### What you have to do
Return the exact lines spanning from the line with "(integer pixel coordinates, top-left" through the last line of the entries, boundaries included, and no others.

START Information given

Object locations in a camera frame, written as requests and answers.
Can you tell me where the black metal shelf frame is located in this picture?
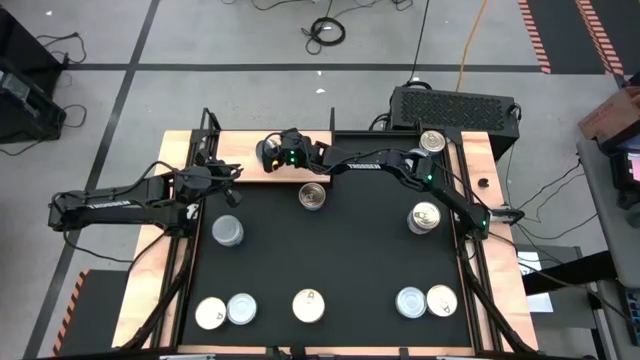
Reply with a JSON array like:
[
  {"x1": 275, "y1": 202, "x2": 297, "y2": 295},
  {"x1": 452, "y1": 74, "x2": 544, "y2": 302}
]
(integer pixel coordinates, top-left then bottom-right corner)
[{"x1": 198, "y1": 106, "x2": 337, "y2": 186}]

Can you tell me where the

END Information given

### Result
(integer pixel coordinates, top-left then bottom-right corner)
[{"x1": 198, "y1": 106, "x2": 337, "y2": 186}]

Can you tell me where the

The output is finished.